● **YOUR INSTRUCTIONS**: Each line in the records below, from the one that contains "target: laundry basket" to the one that contains "task: segment each instance of the black", should be reproduced exactly, the first and last included.

● **INFORMATION GIVEN**:
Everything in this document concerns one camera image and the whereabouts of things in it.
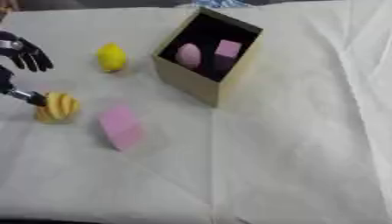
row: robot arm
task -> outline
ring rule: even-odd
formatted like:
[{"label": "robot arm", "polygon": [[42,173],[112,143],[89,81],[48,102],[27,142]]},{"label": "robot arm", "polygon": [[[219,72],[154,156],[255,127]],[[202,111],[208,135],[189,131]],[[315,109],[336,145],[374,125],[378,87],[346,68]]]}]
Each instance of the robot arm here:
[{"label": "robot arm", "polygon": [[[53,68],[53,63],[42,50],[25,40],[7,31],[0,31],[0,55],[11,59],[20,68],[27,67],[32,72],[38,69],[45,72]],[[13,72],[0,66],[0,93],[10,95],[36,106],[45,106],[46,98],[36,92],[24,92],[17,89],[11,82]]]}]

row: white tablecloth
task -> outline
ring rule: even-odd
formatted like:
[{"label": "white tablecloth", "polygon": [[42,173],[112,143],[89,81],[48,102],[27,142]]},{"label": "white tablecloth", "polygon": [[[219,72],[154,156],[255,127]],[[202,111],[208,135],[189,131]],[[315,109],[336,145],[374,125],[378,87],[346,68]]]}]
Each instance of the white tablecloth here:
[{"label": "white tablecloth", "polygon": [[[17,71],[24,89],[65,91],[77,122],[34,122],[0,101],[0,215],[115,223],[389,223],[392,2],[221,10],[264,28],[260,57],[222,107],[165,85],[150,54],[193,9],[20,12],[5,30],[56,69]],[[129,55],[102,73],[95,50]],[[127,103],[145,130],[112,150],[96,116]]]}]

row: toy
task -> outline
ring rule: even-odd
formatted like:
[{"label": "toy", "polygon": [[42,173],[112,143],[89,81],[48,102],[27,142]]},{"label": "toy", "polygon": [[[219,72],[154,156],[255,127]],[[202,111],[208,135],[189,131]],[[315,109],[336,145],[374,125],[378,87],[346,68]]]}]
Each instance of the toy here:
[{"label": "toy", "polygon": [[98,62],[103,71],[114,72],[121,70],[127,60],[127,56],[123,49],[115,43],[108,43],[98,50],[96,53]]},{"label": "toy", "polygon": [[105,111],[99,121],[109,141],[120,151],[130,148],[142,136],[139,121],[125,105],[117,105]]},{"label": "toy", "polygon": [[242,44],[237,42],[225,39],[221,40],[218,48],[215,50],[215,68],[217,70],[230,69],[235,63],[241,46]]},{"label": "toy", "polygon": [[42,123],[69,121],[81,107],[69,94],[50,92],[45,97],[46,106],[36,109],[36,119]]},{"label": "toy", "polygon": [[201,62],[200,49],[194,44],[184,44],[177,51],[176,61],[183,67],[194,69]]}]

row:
--
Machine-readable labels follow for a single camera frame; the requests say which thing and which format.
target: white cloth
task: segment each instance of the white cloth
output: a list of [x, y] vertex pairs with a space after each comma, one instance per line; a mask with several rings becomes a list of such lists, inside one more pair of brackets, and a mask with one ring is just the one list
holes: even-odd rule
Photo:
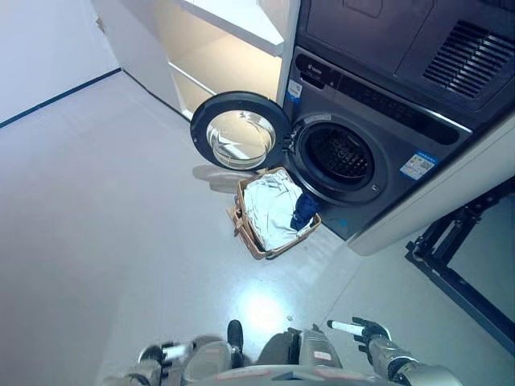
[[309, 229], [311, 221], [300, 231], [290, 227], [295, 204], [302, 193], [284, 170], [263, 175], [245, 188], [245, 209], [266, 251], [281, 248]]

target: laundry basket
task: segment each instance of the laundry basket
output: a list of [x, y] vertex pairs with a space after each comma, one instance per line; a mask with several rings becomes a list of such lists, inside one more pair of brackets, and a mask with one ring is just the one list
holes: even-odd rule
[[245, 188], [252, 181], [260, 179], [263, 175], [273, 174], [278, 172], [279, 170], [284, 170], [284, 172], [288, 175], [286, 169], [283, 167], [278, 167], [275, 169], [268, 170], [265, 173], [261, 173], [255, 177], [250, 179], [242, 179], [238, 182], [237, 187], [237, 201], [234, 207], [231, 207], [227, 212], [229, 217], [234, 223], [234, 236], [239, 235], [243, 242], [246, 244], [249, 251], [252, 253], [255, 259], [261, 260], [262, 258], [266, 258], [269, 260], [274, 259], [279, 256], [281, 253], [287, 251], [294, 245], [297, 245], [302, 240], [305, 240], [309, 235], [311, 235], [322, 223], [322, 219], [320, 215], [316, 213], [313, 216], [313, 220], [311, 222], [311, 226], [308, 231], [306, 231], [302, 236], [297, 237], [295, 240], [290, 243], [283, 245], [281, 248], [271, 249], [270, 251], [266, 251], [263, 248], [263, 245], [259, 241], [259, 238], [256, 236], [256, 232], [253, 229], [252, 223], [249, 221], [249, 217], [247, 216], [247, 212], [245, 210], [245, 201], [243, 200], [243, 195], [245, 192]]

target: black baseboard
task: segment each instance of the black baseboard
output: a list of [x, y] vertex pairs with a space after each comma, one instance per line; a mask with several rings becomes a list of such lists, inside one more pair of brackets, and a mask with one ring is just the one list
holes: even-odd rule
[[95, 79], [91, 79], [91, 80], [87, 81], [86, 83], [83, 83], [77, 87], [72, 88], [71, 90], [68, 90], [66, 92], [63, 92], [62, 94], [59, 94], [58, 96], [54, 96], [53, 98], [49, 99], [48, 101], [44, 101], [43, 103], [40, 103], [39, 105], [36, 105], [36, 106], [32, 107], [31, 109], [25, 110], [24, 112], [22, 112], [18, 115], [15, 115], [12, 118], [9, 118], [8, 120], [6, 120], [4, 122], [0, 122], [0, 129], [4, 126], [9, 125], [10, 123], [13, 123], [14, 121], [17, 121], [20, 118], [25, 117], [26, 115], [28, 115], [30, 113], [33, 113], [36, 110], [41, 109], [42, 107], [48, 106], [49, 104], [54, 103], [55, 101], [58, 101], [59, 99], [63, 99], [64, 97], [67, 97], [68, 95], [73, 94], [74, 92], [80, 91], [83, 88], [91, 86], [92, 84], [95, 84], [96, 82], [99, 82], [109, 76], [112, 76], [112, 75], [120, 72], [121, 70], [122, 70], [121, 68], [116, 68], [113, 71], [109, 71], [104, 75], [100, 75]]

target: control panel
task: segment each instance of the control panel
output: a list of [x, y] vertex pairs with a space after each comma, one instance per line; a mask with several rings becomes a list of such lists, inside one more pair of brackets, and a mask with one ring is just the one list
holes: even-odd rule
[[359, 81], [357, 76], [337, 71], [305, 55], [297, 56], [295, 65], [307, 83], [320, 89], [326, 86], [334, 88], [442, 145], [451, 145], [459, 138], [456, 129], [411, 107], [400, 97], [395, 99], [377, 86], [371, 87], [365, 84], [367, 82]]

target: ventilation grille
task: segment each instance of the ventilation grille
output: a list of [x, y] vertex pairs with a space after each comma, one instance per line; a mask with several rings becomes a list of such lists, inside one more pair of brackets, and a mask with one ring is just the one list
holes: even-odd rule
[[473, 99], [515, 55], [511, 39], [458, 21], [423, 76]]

● **RESULT**:
target: laundry basket
task: segment each instance of the laundry basket
output: a list of [x, y] vertex pairs with a space after each comma, one instance per line; a mask with several rings becomes a list of such lists, inside one more pair of brackets, and a mask with one ring is just the one list
holes: even-odd rule
[[245, 188], [252, 181], [260, 179], [263, 175], [273, 174], [278, 172], [279, 170], [284, 170], [284, 172], [288, 175], [286, 169], [283, 167], [278, 167], [275, 169], [268, 170], [265, 173], [261, 173], [255, 177], [250, 179], [242, 179], [238, 182], [237, 187], [237, 201], [234, 207], [231, 207], [227, 212], [229, 217], [234, 223], [234, 236], [239, 235], [243, 242], [246, 244], [249, 251], [252, 253], [255, 259], [261, 260], [262, 258], [266, 258], [269, 260], [274, 259], [279, 256], [281, 253], [287, 251], [294, 245], [297, 245], [302, 240], [305, 240], [309, 235], [311, 235], [322, 223], [322, 219], [320, 215], [316, 213], [313, 216], [313, 220], [311, 222], [311, 226], [308, 231], [306, 231], [302, 236], [297, 237], [295, 240], [290, 243], [283, 245], [281, 248], [271, 249], [270, 251], [266, 251], [263, 248], [263, 245], [259, 241], [259, 238], [256, 236], [256, 232], [253, 229], [252, 223], [249, 221], [249, 217], [247, 216], [247, 212], [245, 210], [245, 201], [243, 200], [243, 195], [245, 192]]

target: black baseboard
task: segment each instance of the black baseboard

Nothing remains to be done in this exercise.